▶ HOW TO COMPLETE THIS TASK
Copy the entries that follow, exactly and completely.

**** DATASET ****

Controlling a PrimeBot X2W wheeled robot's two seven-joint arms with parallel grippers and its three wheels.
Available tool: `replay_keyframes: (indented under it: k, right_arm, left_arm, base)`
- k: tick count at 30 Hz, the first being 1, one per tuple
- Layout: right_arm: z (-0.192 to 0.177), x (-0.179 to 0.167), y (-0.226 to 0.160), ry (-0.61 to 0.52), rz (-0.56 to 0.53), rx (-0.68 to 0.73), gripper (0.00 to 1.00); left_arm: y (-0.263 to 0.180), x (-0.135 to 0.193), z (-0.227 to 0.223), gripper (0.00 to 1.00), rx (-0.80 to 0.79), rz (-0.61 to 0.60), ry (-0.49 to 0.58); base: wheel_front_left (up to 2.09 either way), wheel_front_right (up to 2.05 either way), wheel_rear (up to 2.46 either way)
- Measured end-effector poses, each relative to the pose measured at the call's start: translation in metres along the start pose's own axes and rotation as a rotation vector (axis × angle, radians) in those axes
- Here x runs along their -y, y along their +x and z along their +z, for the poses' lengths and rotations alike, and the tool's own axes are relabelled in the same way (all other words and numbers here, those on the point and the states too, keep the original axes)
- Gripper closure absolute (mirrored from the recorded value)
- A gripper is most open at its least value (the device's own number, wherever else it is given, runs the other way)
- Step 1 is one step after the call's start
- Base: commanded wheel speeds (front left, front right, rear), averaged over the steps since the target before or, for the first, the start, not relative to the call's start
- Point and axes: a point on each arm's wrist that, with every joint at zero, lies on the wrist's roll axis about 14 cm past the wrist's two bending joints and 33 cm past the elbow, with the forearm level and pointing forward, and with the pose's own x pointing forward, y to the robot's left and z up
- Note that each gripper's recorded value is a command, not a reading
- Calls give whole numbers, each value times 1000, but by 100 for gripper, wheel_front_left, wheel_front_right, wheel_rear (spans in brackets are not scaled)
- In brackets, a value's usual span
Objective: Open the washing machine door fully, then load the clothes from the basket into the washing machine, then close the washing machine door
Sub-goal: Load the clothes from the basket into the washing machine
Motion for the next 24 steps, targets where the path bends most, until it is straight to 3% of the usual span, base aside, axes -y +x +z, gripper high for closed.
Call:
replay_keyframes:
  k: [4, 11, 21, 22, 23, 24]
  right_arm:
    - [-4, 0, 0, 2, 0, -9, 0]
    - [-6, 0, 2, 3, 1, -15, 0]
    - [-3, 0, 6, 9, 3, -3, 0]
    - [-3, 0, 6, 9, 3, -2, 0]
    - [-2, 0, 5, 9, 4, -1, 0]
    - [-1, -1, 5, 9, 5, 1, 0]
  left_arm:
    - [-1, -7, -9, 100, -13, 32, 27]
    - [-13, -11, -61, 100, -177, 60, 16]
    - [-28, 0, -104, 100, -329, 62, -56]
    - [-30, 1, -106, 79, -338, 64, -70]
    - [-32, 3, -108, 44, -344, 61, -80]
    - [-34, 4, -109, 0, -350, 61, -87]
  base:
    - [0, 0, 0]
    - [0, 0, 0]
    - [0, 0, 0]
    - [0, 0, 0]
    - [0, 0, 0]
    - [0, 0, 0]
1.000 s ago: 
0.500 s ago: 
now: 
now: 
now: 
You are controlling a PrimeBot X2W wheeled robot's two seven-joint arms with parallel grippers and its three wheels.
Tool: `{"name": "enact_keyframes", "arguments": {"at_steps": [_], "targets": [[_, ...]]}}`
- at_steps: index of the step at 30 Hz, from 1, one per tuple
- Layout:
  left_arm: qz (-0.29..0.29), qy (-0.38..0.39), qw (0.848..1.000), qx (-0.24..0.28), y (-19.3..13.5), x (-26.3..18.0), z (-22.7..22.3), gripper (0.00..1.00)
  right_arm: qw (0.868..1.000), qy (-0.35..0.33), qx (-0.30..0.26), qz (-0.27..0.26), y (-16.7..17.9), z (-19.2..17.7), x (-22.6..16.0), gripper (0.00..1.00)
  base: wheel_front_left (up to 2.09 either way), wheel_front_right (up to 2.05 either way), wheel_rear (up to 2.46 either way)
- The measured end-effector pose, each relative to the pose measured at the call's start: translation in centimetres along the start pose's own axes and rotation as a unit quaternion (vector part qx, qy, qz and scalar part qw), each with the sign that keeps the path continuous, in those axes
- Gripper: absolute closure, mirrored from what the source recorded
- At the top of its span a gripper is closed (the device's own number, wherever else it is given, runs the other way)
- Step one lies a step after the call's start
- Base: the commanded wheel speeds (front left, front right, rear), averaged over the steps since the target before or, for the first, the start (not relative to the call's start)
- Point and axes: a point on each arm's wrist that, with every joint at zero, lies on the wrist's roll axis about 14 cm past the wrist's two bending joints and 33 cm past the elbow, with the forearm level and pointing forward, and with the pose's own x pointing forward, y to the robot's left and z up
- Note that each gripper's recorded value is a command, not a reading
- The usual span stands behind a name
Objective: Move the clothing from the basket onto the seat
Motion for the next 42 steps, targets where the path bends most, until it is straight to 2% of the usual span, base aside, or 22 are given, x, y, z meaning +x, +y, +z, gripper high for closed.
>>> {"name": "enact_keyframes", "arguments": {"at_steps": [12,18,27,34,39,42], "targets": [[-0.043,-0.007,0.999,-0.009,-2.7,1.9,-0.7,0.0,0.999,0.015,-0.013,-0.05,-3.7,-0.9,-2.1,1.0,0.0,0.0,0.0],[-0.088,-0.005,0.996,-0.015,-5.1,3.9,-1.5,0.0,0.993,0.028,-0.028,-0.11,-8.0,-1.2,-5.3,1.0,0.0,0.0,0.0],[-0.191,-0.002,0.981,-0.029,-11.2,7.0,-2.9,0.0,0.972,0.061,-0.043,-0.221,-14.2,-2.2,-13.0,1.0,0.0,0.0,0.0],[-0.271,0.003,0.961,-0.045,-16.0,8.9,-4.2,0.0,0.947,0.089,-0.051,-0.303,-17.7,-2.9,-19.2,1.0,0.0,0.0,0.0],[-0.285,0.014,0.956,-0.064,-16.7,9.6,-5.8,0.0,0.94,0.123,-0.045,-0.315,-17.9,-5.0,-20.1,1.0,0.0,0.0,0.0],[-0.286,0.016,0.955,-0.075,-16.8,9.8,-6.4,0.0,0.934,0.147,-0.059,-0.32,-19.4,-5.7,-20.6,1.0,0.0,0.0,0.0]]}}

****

▶ EXERCISE RESPONSE
Controlling a PrimeBot X2W wheeled robot's two seven-joint arms with parallel grippers and its three wheels.
Available tool: `replay_keyframes: (indented under it: k, right_arm, left_arm, base)`
- k: tick count at 30 Hz, the first being 1, one per tuple
- Layout: right_arm: z (-0.192 to 0.177), x (-0.179 to 0.167), y (-0.226 to 0.160), ry (-0.61 to 0.52), rz (-0.56 to 0.53), rx (-0.68 to 0.73), gripper (0.00 to 1.00); left_arm: y (-0.263 to 0.180), x (-0.135 to 0.193), z (-0.227 to 0.223), gripper (0.00 to 1.00), rx (-0.80 to 0.79), rz (-0.61 to 0.60), ry (-0.49 to 0.58); base: wheel_front_left (up to 2.09 either way), wheel_front_right (up to 2.05 either way), wheel_rear (up to 2.46 either way)
- Measured end-effector poses, each relative to the pose measured at the call's start: translation in metres along the start pose's own axes and rotation as a rotation vector (axis × angle, radians) in those axes
- Here x runs along their -y, y along their +x and z along their +z, for the poses' lengths and rotations alike, and the tool's own axes are relabelled in the same way (all other words and numbers here, those on the point and the states too, keep the original axes)
- Gripper closure absolute (mirrored from the recorded value)
- A gripper is most open at its least value (the device's own number, wherever else it is given, runs the other way)
- Step 1 is one step after the call's start
- Base: commanded wheel speeds (front left, front right, rear), averaged over the steps since the target before or, for the first, the start, not relative to the call's start
- Point and axes: a point on each arm's wrist that, with every joint at zero, lies on the wrist's roll axis about 14 cm past the wrist's two bending joints and 33 cm past the elbow, with the forearm level and pointing forward, and with the pose's own x pointing forward, y to the robot's left and z up
- Note that each gripper's recorded value is a command, not a reading
- Calls give whole numbers, each value times 1000, but by 100 for gripper, wheel_front_left, wheel_front_right, wheel_rear (spans in brackets are not scaled)
- In brackets, a value's usual span
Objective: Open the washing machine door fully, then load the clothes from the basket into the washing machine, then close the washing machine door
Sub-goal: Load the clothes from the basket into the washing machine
Motion for the next 24 steps, targets where the path bends most, until it is straight to 3% of the usual span, base aside, axes -y +x +z, gripper high for closed.
Call:
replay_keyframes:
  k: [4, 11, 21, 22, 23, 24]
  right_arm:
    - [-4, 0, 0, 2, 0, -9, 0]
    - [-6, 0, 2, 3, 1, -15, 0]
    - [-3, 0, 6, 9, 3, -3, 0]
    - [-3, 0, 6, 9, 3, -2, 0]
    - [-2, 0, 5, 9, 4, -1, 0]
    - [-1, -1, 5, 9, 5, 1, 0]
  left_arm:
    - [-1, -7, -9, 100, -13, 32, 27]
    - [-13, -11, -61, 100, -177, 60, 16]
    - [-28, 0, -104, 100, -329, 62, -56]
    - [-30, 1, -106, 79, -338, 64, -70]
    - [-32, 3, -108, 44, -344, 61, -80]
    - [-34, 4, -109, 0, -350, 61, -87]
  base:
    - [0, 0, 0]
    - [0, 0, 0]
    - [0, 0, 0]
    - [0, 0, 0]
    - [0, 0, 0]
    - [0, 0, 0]
1.000 s ago: 
0.500 s ago: 
now: 
now: 
now: 
You are controlling a PrimeBot X2W wheeled robot's two seven-joint arms with parallel grippers and its three wheels.
Tool: `{"name": "enact_keyframes", "arguments": {"at_steps": [_], "targets": [[_, ...]]}}`
- at_steps: index of the step at 30 Hz, from 1, one per tuple
- Layout:
  left_arm: qz (-0.29..0.29), qy (-0.38..0.39), qw (0.848..1.000), qx (-0.24..0.28), y (-19.3..13.5), x (-26.3..18.0), z (-22.7..22.3), gripper (0.00..1.00)
  right_arm: qw (0.868..1.000), qy (-0.35..0.33), qx (-0.30..0.26), qz (-0.27..0.26), y (-16.7..17.9), z (-19.2..17.7), x (-22.6..16.0), gripper (0.00..1.00)
  base: wheel_front_left (up to 2.09 either way), wheel_front_right (up to 2.05 either way), wheel_rear (up to 2.46 either way)
- The measured end-effector pose, each relative to the pose measured at the call's start: translation in centimetres along the start pose's own axes and rotation as a unit quaternion (vector part qx, qy, qz and scalar part qw), each with the sign that keeps the path continuous, in those axes
- Gripper: absolute closure, mirrored from what the source recorded
- At the top of its span a gripper is closed (the device's own number, wherever else it is given, runs the other way)
- Step one lies a step after the call's start
- Base: the commanded wheel speeds (front left, front right, rear), averaged over the steps since the target before or, for the first, the start (not relative to the call's start)
- Point and axes: a point on each arm's wrist that, with every joint at zero, lies on the wrist's roll axis about 14 cm past the wrist's two bending joints and 33 cm past the elbow, with the forearm level and pointing forward, and with the pose's own x pointing forward, y to the robot's left and z up
- Note that each gripper's recorded value is a command, not a reading
- The usual span stands behind a name
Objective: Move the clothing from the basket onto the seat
Motion for the next 42 steps, targets where the path bends most, until it is straight to 2% of the usual span, base aside, or 22 are given, x, y, z meaning +x, +y, +z, gripper high for closed.
>>> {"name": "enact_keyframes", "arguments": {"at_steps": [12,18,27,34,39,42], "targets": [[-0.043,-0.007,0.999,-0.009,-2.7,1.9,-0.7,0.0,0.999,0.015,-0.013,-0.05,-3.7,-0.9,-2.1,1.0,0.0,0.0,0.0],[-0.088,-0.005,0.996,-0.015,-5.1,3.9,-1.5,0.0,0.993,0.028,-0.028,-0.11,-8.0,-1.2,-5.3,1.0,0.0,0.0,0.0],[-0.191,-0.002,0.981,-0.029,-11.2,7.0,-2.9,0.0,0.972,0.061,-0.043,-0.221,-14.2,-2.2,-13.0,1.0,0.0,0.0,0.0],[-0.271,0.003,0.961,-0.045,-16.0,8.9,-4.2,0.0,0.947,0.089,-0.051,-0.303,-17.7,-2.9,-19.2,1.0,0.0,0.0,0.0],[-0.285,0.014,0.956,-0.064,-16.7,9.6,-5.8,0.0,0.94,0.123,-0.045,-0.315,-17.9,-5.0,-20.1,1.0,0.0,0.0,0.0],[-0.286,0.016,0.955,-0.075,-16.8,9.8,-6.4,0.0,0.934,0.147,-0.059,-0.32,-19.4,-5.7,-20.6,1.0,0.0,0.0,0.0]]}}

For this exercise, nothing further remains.